Oracle recommends high redundancy disk groups to maintain redundancy during storage cell updates (for example during monthly security updates); this means the disk group will tolerate a single disk failure on a partner cell while the cell is offline for the software update. With database consolidation and with the growing sizes of most databases on Exadata, the impact of any downtime becomes significant, thus high redundancy provides the correct level of protection for business and mission critical applications. Development and test databases can also benefit from high redundancy due to consolidation density or the sheer number of databases that can reside on the same Exadata cluster. In these environments, the cost of downtime is very high due to the impact on many developers, so the use of high redundancy disk groups is imperative for these types of clusters as well.

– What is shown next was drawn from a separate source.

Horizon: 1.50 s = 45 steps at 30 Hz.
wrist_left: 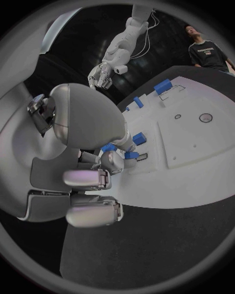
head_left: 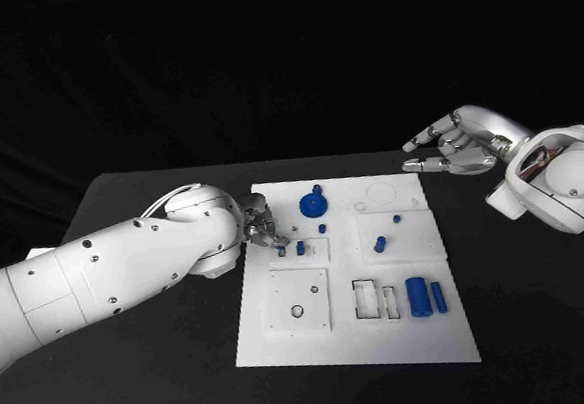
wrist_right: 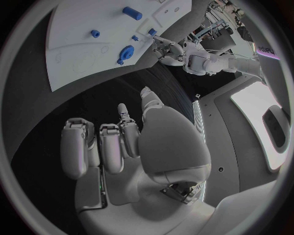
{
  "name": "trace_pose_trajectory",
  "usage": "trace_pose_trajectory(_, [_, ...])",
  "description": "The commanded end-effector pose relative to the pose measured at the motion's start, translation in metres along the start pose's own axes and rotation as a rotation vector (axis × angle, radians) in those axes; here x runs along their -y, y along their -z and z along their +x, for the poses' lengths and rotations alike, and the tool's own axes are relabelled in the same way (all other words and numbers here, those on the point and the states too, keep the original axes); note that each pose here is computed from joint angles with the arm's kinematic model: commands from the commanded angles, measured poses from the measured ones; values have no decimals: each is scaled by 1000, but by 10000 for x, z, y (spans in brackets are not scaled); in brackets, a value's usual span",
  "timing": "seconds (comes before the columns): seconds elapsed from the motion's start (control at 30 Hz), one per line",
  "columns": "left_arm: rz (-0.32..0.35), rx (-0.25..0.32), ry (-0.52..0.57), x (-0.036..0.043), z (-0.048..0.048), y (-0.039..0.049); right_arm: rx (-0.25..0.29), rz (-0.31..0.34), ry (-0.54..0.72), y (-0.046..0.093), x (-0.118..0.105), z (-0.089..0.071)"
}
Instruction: Assemble the parts on the task board
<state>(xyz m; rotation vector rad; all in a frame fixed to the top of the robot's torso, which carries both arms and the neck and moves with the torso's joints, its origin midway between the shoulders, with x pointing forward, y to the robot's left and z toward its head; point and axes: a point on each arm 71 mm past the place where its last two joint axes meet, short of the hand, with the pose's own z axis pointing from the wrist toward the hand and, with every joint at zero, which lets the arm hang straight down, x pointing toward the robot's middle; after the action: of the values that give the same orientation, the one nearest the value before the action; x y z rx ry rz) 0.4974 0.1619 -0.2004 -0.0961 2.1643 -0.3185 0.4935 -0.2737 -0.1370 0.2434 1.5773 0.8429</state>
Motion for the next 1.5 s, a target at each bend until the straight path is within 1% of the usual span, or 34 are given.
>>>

Normal redundancy may be suitable for development/test databases that can tolerate downtime for: 1) storage maintenance since it’s safer to do an offline storage update when configured with normal redundancy or, 2) can tolerate downtime to restore and recover cluster and test/development databases in the case of losing a disk group.

Failure Coverage

Failure coverage refers to the amount of space in a disk group that will be used to remirror data in the event of ~~some~~ a storage failure - more space kept free means greater failure coverage. In this note we will use the following terms for the various kinds of failure coverage:

Disk failure coverage (DFC) will refer to having enough free space to allow data to be re-mirrored (and rebalanced) after a single disk failure in a normal redundancy disk group, or single or dual disk failure in a high redundancy disk group.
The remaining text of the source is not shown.